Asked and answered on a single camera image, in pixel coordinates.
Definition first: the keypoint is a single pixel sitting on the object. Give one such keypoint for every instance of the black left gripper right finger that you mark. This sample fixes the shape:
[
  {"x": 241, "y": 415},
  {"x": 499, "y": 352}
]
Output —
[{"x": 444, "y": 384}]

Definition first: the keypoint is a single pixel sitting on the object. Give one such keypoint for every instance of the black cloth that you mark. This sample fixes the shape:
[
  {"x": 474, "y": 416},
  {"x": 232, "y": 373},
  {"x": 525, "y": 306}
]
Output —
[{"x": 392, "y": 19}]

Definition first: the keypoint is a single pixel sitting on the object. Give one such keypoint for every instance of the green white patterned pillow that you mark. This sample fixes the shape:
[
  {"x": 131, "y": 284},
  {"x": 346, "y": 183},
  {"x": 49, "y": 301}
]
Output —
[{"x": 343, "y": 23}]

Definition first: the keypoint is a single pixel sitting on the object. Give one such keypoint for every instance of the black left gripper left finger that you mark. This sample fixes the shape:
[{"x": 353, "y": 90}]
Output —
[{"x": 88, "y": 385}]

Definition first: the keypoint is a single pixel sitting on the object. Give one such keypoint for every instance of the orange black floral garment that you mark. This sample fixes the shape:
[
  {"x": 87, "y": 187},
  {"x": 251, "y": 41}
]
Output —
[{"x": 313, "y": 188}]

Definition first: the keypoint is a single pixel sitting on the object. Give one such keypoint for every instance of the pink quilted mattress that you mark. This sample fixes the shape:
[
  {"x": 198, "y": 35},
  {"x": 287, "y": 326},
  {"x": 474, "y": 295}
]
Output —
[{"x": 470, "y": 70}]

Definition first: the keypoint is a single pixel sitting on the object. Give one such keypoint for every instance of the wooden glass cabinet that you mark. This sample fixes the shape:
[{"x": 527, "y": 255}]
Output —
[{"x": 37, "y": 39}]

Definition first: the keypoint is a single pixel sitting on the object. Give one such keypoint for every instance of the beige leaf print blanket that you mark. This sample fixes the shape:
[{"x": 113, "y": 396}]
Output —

────

### TASK STATEMENT:
Would you reproduce the whole listing exactly as it stands?

### PROBLEM SOLUTION:
Asked and answered on a single camera image, in pixel coordinates.
Definition first: the keypoint is a single pixel sitting on the object. Give one such keypoint for every instance of the black left gripper right finger that you mark. This sample fixes the shape:
[
  {"x": 241, "y": 415},
  {"x": 499, "y": 352}
]
Output —
[{"x": 444, "y": 384}]

Definition first: the keypoint is a single pixel sitting on the object. Give one such keypoint for every instance of the black cloth that you mark. This sample fixes the shape:
[
  {"x": 474, "y": 416},
  {"x": 232, "y": 373},
  {"x": 525, "y": 306}
]
Output —
[{"x": 392, "y": 19}]

Definition first: the keypoint is a single pixel sitting on the object. Give one such keypoint for every instance of the green white patterned pillow that you mark. This sample fixes the shape:
[
  {"x": 131, "y": 284},
  {"x": 346, "y": 183},
  {"x": 49, "y": 301}
]
Output —
[{"x": 343, "y": 23}]

Definition first: the keypoint is a single pixel sitting on the object. Give one such keypoint for every instance of the black left gripper left finger that you mark. This sample fixes the shape:
[{"x": 353, "y": 90}]
Output —
[{"x": 88, "y": 385}]

Definition first: the keypoint is a single pixel sitting on the object. Give one such keypoint for every instance of the orange black floral garment that you mark. This sample fixes the shape:
[
  {"x": 87, "y": 187},
  {"x": 251, "y": 41}
]
Output —
[{"x": 313, "y": 188}]

Definition first: the keypoint is a single pixel sitting on the object. Give one such keypoint for every instance of the pink quilted mattress that you mark. This sample fixes the shape:
[
  {"x": 198, "y": 35},
  {"x": 287, "y": 326},
  {"x": 474, "y": 295}
]
Output —
[{"x": 470, "y": 70}]

Definition first: the keypoint is a single pixel sitting on the object. Give one such keypoint for every instance of the wooden glass cabinet that you mark. This sample fixes the shape:
[{"x": 527, "y": 255}]
Output —
[{"x": 37, "y": 39}]

Definition first: the keypoint is a single pixel sitting on the object. Give one such keypoint for every instance of the beige leaf print blanket that you mark. This sample fixes the shape:
[{"x": 113, "y": 396}]
Output —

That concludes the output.